The Content-Length modifier is used only for the PUT method, and tells the length of the file body to follow. All put requests must have a body.

The Authorization modifier encodes the user's name and password in a base-64 encoding scheme. This scheme provides protection against only the most casual snooping attempts, since base 64 encoding can be decoded by anyone without need to know a secret password.

HTTP Responses

Responses come from the server to the client in response to client requests. Each response is a series of lines describing the status (success or failure) of the request, followed optionally by the meta-data for the requested object and optionally the body of the file

GET requests return a status code, and if successful the file meta-data and the file data. The status code is the first line returned by the server, the meta-data are the next few lines, and the body of the file starts after the first blank line. For example,

HTTP/1.0 200 OK
Date: Wed, 22 Oct 1997 04:02:44 GMT
Server: Apache/1.1.1
Content-type: text/html
Content-length: 2919
Last-modified: Wed, 15 Oct 1997 18:14:24 GMT

<!DOCTYPE HTML PUBLIC "-//W3C//DTD HTML 3.2//EN">
<HTML>
<HEAD> (Body continues here)

HEAD and PUT are just like the GET request without the body.

HTTP RESPONCE CODES

      1xx: Informational - Not used, but reserved for future use
      2xx: Success - The action was successfully received, understood, and accepted.
      3xx: Redirection - Further action must be taken in order to complete the request
      4xx: Client Error - The request contains bad syntax or cannot be fulfilled
      5xx: Server Error - The server failed to fulfill an apparently valid request

The individual values of the numeric status codes defined for HTTP/1.0, and an example set of corresponding Reason-Phrase's, are presented below. The reason phrases listed here are only recommended -- they may be replaced by local equivalents without affecting the protocol.

HTTP Authorization

Authorization in HTTP is very flexible. Here is the "basic" scheme.

Client requests a URL
Server returns 401 not authorized, and must include a "challenge" and a "realm".
Client asks user for a username and a password, concatintaes them with a colon between, and encodes them base 64. It sends a NEW request with this data and the realm as the authorization
Server, if it chooses, responds with the data.
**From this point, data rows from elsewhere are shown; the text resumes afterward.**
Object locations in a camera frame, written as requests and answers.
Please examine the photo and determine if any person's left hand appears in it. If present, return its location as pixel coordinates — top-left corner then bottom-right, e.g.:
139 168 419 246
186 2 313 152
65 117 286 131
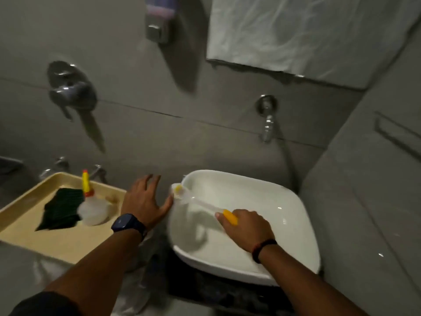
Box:
121 174 174 229

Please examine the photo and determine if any person's right hand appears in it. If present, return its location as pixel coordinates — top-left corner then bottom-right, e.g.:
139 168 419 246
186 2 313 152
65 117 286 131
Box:
215 209 277 254

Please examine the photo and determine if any clear toothbrush with yellow handle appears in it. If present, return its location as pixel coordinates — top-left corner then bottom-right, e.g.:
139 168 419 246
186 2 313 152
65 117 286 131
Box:
173 183 239 226

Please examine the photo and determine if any white ceramic sink basin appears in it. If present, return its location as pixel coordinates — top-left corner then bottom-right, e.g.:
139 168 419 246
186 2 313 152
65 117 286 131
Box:
166 169 321 287

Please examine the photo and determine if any person's right forearm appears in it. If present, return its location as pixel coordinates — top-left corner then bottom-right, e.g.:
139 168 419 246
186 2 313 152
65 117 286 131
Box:
256 243 370 316

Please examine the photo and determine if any person's left forearm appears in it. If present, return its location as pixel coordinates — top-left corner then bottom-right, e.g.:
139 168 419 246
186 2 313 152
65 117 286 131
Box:
43 227 145 316

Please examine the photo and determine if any black smartwatch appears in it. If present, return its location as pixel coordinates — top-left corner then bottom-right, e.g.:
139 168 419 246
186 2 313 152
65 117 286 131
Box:
111 213 148 241

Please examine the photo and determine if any red and black wristband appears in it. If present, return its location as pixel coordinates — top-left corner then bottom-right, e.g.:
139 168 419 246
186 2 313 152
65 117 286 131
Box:
252 239 278 264

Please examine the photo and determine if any chrome faucet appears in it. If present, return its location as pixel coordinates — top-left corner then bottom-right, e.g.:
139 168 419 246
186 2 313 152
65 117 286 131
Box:
39 157 70 181
89 164 108 185

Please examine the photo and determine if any white bottle with yellow nozzle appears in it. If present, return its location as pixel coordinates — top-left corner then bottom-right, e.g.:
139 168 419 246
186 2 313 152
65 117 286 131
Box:
77 169 110 226

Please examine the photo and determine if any black counter slab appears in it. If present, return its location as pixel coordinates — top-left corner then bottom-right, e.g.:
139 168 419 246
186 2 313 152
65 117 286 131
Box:
145 227 296 316

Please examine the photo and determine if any green scrub pad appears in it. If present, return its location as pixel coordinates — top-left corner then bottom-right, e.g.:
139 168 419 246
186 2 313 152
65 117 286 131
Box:
35 188 85 232

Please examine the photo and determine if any beige plastic tray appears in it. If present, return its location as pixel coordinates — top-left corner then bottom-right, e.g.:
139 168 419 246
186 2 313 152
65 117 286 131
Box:
0 172 128 265

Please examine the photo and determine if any black sleeve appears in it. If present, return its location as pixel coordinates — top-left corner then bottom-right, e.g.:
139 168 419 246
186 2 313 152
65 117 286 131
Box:
8 291 83 316

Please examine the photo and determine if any white cloth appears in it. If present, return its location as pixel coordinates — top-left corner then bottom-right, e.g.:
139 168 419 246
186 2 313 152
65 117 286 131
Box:
206 0 421 90

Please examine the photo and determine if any chrome wall tap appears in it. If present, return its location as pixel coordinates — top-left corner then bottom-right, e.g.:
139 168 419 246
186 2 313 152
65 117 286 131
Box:
257 95 279 144

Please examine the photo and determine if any chrome wall mixer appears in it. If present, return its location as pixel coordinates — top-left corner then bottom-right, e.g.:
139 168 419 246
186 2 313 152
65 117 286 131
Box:
46 61 98 121

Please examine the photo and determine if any wall soap dispenser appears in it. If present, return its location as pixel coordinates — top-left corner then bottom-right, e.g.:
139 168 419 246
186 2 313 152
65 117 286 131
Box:
145 0 180 44
Note that base64 encoding is reversable, and therefore any network snoop can get the username password info. Realms are an opaque identifiers.

HTTP Performance

HTTP performance can be divided into several parts.

Network latency
Network bandwidth
Server latency
Server bandwidth

Latency means the time after the request is issued until the first byte of the answer is received. Bandwidth is the rate at which data flows after the first byte is received. For large files bandwidth across the internet dominates total time (normal internet bandwidth is 4 to 40 KB/sec). Network latency is typically in the hundred millisecond range. Server latency/bandwidth is hard to quantify but depends on many factors

Server load
File type (cgi-bin files and database requests are slow)
File location (across network and deep inside subdirectories are slow)
Reference frequency (files that are recently accessed are fast)

Access to small files across the local net to our server (Euclid) can take about 100 ms. Full downloads of very large files across the whole internet can take hours.
If there is a modem anywhere in the download path then normally modem performance dominates over other considerations.